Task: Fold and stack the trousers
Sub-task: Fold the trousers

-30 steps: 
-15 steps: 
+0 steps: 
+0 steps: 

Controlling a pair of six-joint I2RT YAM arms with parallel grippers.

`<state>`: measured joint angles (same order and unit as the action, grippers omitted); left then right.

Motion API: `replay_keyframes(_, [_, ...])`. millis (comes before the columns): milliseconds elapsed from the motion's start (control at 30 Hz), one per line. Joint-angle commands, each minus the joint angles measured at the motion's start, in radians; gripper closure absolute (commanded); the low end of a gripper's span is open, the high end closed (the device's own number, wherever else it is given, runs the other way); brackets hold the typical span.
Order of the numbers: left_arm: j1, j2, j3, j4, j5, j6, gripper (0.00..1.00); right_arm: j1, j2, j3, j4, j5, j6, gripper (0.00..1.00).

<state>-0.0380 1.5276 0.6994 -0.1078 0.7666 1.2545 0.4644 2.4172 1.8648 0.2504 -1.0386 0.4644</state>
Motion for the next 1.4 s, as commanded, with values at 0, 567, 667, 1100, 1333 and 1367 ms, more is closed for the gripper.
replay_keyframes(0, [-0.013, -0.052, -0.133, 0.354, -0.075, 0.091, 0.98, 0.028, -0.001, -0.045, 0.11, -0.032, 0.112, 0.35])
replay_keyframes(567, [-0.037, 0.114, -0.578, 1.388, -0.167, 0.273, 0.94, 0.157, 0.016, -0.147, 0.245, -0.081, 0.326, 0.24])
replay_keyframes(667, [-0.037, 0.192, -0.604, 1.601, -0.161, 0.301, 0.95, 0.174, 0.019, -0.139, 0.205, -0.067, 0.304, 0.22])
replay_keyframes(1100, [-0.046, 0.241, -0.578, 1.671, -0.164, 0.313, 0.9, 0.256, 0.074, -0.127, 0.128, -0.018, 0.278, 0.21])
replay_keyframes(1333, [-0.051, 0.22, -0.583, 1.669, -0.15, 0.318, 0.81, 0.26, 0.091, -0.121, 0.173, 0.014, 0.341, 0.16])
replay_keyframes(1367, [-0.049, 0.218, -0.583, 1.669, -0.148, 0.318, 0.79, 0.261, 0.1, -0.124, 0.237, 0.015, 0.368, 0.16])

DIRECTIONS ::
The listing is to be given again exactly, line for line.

SOLUTION FOR THIS PROBLEM ::
Task: Fold and stack the trousers
Sub-task: Fold the trousers

-30 steps: 
-15 steps: 
+0 steps: 
+0 steps: 

Controlling a pair of six-joint I2RT YAM arms with parallel grippers.

`<state>`: measured joint angles (same order and unit as the action, grippers omitted); left then right.

Motion API: `replay_keyframes(_, [_, ...])`. millis (comes before the columns): milliseconds elapsed from the motion's start (control at 30 Hz), one per line. Joint-angle commands, each minus the joint angles measured at the motion's start, in radians; gripper closure absolute (commanded); the low end of a gripper's span is open, the high end closed (the device's own number, wherever else it is given, runs the other way); brackets hold the typical span.
Order of the numbers: left_arm: j1, j2, j3, j4, j5, j6, gripper (0.00..1.00); right_arm: j1, j2, j3, j4, j5, j6, gripper (0.00..1.00).

<state>-0.0380 1.5276 0.6994 -0.1078 0.7666 1.2545 0.4644 2.4172 1.8648 0.2504 -1.0386 0.4644</state>
Motion for the next 1.4 s, as commanded, with values at 0, 567, 667, 1100, 1333 and 1367 ms, more is closed for the gripper.
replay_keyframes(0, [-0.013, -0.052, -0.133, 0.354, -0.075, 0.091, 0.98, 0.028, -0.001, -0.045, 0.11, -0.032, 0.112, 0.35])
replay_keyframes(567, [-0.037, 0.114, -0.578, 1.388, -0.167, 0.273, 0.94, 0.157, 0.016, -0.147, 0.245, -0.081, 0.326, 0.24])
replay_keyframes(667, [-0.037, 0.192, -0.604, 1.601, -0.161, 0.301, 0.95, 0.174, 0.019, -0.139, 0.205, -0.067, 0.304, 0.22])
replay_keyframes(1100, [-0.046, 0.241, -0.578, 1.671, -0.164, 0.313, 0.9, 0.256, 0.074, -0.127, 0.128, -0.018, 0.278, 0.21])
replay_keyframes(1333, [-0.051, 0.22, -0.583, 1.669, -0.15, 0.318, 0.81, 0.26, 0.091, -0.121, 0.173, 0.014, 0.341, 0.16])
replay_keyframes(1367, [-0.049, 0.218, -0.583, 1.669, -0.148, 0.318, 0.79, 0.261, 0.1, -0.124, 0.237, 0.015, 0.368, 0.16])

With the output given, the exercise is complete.